─── Supplied information ───
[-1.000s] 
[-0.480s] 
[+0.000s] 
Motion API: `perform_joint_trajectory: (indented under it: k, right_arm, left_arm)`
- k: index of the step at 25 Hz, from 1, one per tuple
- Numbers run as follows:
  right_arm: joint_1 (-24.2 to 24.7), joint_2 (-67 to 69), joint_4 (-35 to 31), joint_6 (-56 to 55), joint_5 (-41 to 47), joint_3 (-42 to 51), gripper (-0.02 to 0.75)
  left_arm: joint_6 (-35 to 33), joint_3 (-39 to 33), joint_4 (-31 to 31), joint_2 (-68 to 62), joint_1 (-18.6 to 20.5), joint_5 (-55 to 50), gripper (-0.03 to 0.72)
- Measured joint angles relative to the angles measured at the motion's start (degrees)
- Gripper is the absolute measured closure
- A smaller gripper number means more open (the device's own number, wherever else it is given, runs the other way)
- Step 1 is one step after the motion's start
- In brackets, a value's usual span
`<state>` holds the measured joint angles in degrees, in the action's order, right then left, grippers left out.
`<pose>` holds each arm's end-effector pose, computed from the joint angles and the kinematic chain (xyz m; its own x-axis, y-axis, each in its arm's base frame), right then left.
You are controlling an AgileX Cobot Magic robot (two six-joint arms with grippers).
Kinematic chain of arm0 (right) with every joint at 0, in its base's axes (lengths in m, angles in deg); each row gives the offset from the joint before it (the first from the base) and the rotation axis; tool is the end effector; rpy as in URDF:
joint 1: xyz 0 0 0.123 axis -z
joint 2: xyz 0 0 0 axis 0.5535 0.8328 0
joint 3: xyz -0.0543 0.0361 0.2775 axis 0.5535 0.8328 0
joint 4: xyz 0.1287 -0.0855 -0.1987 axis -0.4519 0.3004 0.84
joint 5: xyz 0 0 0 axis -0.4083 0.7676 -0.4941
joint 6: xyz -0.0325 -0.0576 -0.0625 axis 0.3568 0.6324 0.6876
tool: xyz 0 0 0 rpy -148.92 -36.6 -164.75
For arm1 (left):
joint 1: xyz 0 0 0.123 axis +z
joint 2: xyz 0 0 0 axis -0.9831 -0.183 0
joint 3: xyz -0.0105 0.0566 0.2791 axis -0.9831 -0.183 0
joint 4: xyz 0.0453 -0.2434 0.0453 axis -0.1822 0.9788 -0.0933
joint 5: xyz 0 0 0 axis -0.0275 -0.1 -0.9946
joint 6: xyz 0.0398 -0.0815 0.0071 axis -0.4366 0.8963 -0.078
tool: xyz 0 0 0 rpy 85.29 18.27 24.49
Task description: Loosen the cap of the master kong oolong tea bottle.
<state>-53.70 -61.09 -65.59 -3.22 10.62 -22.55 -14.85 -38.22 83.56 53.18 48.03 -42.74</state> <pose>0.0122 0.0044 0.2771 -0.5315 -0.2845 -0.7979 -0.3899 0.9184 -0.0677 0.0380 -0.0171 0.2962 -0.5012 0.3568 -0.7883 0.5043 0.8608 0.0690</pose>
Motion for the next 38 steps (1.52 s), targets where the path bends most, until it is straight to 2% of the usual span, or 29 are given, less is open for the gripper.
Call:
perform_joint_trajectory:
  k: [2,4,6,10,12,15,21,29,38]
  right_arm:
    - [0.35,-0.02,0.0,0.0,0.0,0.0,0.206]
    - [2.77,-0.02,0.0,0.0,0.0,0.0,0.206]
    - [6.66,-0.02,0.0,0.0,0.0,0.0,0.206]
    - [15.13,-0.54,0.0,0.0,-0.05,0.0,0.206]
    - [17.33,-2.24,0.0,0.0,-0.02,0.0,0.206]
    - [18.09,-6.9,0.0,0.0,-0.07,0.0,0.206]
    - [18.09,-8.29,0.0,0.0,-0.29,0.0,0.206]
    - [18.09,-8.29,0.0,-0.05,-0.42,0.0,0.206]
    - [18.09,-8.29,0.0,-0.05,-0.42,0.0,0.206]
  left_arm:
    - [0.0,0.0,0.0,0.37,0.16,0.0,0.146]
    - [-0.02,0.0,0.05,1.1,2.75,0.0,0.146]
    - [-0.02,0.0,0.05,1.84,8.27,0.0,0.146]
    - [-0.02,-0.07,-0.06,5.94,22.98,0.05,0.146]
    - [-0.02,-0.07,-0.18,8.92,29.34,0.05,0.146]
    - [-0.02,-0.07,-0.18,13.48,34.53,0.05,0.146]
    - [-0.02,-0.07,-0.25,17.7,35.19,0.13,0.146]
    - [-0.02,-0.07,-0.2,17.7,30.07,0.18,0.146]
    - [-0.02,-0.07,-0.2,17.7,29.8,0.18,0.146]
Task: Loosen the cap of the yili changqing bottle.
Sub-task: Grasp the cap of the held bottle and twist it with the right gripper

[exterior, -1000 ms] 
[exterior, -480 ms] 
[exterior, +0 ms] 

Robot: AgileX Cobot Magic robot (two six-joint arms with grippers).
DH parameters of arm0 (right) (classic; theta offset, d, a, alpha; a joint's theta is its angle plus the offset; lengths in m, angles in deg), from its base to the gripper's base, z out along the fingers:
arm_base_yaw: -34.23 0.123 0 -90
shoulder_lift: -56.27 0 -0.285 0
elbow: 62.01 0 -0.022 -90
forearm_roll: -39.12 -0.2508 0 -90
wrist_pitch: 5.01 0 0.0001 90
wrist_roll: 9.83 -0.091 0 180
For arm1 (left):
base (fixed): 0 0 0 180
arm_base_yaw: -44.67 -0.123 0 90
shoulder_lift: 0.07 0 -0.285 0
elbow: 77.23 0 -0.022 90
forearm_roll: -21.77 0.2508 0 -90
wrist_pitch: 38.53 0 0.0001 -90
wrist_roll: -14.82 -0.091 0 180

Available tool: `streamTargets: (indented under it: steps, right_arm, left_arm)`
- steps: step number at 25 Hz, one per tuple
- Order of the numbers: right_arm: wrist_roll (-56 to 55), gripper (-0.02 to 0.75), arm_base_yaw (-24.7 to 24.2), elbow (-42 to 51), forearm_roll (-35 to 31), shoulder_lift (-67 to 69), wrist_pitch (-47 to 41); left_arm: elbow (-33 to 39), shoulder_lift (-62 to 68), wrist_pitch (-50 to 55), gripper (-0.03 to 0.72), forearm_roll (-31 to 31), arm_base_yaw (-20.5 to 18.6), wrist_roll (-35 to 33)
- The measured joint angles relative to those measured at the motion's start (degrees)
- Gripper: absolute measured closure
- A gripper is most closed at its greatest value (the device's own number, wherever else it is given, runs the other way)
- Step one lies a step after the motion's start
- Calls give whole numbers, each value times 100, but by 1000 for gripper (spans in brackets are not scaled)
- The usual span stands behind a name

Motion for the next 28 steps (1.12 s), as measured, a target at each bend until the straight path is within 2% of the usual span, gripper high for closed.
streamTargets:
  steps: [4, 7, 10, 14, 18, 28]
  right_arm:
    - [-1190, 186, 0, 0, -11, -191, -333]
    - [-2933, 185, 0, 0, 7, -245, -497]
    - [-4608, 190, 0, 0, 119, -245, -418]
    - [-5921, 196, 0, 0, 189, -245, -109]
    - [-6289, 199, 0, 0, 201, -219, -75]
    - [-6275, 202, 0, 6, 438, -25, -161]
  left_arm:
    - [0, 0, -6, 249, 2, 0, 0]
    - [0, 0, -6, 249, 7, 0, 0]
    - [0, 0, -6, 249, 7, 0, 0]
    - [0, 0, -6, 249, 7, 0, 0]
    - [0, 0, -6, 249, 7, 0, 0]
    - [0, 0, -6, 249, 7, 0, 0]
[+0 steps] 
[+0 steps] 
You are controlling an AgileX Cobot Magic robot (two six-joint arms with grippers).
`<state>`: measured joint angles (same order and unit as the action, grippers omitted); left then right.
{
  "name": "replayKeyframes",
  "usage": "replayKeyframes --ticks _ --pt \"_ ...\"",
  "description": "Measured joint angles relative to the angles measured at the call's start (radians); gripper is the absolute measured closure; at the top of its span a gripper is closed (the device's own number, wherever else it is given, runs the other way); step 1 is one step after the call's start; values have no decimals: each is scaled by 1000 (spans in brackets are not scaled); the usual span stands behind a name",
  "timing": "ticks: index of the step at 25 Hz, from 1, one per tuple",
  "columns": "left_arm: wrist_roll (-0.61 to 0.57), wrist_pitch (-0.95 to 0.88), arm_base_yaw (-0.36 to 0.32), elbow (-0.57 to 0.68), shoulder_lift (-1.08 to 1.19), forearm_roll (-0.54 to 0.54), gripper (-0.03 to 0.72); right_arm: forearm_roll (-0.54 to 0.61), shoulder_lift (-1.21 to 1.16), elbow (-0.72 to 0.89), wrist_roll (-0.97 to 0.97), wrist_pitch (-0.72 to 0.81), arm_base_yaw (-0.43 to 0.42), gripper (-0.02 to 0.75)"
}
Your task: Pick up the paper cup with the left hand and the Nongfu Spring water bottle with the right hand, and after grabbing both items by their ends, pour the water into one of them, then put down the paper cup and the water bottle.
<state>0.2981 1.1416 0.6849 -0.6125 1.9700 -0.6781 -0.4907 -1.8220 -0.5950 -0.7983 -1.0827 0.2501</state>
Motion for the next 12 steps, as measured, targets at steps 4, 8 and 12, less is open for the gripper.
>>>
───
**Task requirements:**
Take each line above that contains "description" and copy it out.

**Exercise answer:**
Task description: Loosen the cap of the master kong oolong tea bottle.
  "description": "Measured joint angles relative to the angles measured at the call's start (radians); gripper is the absolute measured closure; at the top of its span a gripper is closed (the device's own number, wherever else it is given, runs the other way); step 1 is one step after the call's start; values have no decimals: each is scaled by 1000 (spans in brackets are not scaled); the usual span stands behind a name",

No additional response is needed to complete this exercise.